Everywhere you look, you see the growth of the so-called “sharing economy.” Companies like Uber, KickStarter, and AirBnB have followed the lead of eBay and Craigslist and found success by tapping into the greatest resource in our entire economy – our people.

Personally, I don’t love the term “sharing economy.” Because in a free enterprise system, every business is in the sharing business – collaborative cooperation for mutual benefit. That’s the definition of free enterprise.

At the end of the day, Uber is no different from 7-11. The genius of the market is that it ties personal success to interpersonal service. It’s part of what has always made America strong and prosperous and exceptional.

But these companies increasingly find themselves the target of regulatory interference, driven by special interests that are trying to use the power of the state to protect their status-quo privileges.

Here we have concrete examples of exactly the kind of start-up capitalism the American people need, and the kind of unfair, un-American regulation we are here today to talk about solving.

So the question before us today is: how do we create a system that provides clear, commonsense regulations that help the economy work while protecting the American people’s freedom to earn their success in the market?

That’s what we’re here to discuss, and I look forward to hearing your ideas.

From my perspective in the Senate, I think accountability has to be a part of the answer. People who face regular election would never support many of the regulations we’re dealing with. And they don’t want to have to.

I think we need to take that option away from them. I think we need to start moving the regulatory process out of the nameless, faceless bureaucracy and back into Congress. Right now, the main reason government imposes onerous regulations is that no one gets fired for it.
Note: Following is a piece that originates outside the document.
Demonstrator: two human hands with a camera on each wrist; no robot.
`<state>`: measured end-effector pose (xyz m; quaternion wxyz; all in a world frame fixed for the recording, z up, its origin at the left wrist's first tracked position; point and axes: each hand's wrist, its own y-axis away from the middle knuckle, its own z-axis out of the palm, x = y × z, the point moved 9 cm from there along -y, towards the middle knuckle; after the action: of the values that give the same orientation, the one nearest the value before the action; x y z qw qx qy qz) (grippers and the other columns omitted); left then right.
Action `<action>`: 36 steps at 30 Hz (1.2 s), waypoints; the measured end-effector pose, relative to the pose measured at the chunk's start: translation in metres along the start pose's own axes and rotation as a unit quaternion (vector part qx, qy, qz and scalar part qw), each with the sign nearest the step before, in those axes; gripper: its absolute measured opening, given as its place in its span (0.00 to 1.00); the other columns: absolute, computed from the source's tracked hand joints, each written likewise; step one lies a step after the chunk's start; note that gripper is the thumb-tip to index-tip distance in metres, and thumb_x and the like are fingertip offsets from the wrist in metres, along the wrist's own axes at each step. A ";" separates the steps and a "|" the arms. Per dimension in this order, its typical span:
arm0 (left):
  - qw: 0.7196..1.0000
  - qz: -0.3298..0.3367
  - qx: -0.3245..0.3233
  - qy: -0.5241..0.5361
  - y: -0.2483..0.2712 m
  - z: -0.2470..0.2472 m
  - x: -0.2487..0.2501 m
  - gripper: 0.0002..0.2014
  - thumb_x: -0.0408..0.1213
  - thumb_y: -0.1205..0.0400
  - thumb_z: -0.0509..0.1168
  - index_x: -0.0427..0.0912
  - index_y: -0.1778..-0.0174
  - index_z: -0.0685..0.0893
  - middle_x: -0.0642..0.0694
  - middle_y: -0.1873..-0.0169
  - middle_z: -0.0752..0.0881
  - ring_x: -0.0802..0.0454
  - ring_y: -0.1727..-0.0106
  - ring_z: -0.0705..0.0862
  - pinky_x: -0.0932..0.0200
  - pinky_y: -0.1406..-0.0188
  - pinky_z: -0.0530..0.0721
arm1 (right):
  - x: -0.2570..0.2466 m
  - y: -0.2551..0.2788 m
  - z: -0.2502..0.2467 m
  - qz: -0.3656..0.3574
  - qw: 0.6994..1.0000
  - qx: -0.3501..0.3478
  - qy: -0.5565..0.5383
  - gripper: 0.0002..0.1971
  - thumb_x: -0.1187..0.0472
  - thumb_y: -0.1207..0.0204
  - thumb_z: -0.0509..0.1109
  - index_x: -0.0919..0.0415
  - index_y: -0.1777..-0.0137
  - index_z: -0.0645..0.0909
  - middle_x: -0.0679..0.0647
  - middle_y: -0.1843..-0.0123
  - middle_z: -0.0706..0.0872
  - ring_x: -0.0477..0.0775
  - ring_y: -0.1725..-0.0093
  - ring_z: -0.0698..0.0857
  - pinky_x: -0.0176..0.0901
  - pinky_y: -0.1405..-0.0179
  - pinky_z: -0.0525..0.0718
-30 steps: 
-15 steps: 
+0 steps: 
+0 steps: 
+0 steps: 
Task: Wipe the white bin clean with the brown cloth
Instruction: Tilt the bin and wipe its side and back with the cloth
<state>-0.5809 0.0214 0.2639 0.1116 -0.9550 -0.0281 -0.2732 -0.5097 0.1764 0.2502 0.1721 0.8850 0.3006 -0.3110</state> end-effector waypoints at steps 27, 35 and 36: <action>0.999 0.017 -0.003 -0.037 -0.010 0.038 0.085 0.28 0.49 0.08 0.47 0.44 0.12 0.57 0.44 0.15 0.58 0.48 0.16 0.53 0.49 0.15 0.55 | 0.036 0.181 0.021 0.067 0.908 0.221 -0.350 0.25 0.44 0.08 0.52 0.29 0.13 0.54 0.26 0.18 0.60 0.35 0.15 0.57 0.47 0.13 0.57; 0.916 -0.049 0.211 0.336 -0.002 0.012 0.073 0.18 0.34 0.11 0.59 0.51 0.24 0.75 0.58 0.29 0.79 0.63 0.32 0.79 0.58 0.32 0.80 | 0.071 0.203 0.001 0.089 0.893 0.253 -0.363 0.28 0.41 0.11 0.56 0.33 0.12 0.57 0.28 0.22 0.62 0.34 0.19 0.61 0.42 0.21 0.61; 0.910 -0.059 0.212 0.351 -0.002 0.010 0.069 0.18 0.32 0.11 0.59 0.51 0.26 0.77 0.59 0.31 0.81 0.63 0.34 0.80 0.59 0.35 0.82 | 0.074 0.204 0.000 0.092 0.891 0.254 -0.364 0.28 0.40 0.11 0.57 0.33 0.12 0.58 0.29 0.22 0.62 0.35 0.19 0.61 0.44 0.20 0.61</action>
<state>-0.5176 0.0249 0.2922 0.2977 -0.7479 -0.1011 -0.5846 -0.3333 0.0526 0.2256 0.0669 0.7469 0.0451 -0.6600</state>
If Congress were directly accountable for them, you can be sure heads would roll in the next election. That’s where change comes from – by forcing government to work for the people instead of the other way around.
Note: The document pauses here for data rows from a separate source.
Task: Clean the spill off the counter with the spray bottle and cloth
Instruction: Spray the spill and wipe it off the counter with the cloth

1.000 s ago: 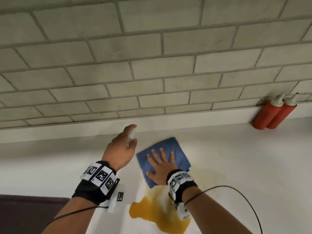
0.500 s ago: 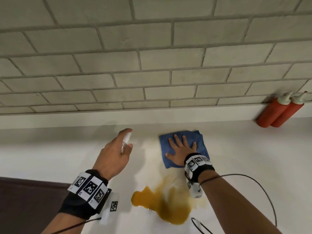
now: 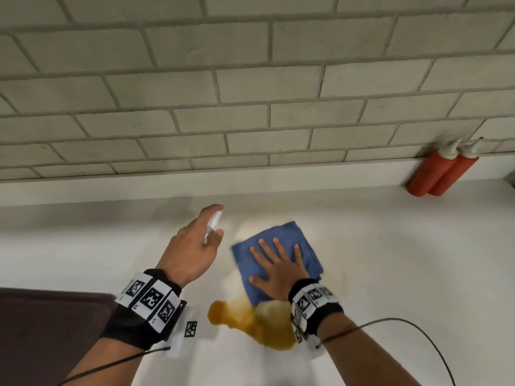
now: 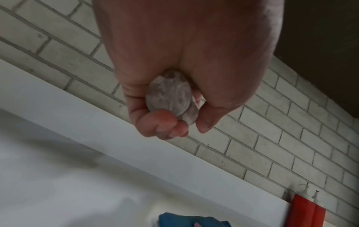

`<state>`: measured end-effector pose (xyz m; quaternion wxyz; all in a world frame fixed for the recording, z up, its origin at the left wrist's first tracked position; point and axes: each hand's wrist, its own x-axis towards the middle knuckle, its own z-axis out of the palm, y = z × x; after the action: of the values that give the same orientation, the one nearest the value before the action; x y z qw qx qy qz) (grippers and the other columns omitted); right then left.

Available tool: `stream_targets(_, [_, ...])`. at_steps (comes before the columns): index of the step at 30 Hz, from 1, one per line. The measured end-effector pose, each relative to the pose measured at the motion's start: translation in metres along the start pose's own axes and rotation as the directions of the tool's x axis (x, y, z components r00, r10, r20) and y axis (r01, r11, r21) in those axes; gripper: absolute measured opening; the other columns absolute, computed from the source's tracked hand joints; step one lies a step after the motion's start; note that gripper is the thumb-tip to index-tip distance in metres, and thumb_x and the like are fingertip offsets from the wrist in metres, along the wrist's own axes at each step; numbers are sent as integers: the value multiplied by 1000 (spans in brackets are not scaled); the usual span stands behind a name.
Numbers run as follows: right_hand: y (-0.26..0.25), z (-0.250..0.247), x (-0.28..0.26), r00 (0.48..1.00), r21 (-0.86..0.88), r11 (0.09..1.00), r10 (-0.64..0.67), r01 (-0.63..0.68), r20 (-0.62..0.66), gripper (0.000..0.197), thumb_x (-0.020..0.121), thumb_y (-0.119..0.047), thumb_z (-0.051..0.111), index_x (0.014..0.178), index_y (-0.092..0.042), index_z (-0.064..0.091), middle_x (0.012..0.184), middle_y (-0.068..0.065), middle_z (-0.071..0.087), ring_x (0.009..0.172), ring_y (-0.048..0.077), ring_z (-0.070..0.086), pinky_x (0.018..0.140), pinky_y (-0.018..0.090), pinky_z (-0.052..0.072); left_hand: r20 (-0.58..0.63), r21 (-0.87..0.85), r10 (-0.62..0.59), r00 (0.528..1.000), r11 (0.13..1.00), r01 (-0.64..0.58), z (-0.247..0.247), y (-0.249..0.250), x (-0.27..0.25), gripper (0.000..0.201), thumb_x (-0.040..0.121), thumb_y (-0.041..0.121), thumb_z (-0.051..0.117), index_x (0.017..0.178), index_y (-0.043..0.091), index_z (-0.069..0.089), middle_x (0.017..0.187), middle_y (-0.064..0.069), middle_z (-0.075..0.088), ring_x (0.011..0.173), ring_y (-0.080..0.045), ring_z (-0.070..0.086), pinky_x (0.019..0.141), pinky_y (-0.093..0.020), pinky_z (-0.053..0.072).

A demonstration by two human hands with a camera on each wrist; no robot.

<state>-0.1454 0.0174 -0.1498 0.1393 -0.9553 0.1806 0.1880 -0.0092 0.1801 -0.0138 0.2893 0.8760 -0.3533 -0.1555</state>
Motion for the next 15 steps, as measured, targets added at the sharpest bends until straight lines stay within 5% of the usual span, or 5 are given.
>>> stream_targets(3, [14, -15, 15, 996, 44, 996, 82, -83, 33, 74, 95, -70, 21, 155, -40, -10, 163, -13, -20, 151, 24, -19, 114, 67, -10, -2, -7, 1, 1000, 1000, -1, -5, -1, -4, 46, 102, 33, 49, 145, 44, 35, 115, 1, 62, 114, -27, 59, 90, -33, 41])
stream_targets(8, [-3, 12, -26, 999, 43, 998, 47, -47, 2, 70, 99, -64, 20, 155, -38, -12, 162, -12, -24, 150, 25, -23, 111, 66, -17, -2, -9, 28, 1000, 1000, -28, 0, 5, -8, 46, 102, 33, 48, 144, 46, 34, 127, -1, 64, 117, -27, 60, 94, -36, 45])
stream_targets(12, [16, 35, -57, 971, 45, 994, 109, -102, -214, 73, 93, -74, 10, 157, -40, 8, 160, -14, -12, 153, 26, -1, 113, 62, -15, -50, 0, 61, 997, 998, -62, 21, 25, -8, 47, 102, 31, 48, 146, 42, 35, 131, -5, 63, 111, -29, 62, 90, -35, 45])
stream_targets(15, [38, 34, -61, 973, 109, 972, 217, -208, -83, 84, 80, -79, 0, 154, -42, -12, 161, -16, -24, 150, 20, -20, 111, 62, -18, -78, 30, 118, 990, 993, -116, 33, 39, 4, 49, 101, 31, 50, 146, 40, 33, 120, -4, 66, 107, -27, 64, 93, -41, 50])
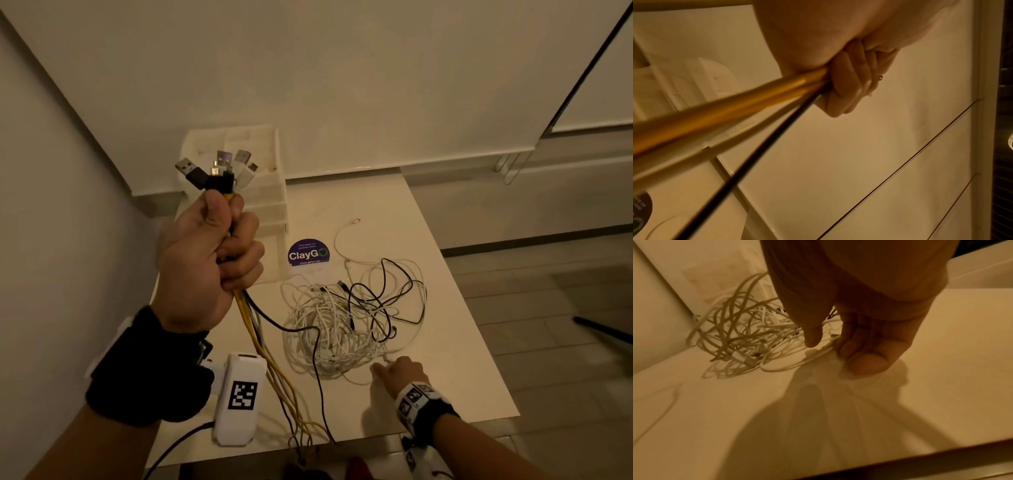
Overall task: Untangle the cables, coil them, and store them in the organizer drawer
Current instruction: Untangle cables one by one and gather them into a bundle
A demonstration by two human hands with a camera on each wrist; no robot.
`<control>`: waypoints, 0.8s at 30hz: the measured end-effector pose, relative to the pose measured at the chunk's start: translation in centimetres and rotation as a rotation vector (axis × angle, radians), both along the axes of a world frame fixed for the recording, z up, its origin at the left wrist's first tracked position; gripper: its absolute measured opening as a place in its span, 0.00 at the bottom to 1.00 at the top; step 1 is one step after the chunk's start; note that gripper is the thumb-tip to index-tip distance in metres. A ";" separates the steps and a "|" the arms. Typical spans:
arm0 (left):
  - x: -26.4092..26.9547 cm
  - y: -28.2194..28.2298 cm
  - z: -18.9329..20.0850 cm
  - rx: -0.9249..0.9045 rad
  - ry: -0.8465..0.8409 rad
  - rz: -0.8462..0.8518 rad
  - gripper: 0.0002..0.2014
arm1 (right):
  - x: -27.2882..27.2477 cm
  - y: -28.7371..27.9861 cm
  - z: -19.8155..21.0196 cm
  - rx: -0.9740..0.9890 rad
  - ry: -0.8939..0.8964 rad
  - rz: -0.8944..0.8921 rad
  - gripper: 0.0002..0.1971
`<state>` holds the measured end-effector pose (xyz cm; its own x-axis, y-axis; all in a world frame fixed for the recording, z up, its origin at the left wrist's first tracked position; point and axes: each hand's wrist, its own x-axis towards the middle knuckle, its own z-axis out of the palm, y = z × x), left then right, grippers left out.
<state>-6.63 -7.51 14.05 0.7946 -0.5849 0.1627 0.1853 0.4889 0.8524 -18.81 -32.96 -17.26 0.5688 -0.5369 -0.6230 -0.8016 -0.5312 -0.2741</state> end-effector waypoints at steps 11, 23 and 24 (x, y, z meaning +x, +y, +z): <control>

There are a couple of ideas out there to move policy in this direction. One idea is the REINS Act, which I am co-sponsoring along with Sen. Rand Paul.

Another idea that I’ve been working on, which I’ve discussed with some of you and hope to get more input going forward, is a new congressional regulatory budget process.

The idea would be to force Congress to vote every year on the amount of regulatory cost each federal agency could impose on the economy. We could debate it, get input through an oversight process, and force ourselves to prioritize. Which rules are essential, and which are just getting in the way?

Forcing Congress to take ownership over the laws imposed on the American people will improve the incentives for us to finally get those rules right. At the very least, it could bring some valuable discipline to the system and start to clear the brush of outdated and unnecessary regulations.

I’m happy to discuss these ideas more with you throughout the day. But we organized this event to listen. To get this right, we need specialized knowledge about the industries and businesses that actually have to live under all these regulations. And that’s why we invited you all here today.

There is an old saying in politics that you can’t beat something with nothing. It seems to me that those of us who want a better regulatory system have to do more than just oppose the one we have; we need to propose the one we want.

My goal for this conference is to begin a dialogue that can help inform policymakers at every level of government to start defining and refining exactly what a modernized, reformed regulatory system would look like.  Thank you very much.



[1] Quoted in “Congress and the New Administrative State,” The Heritage Foundation.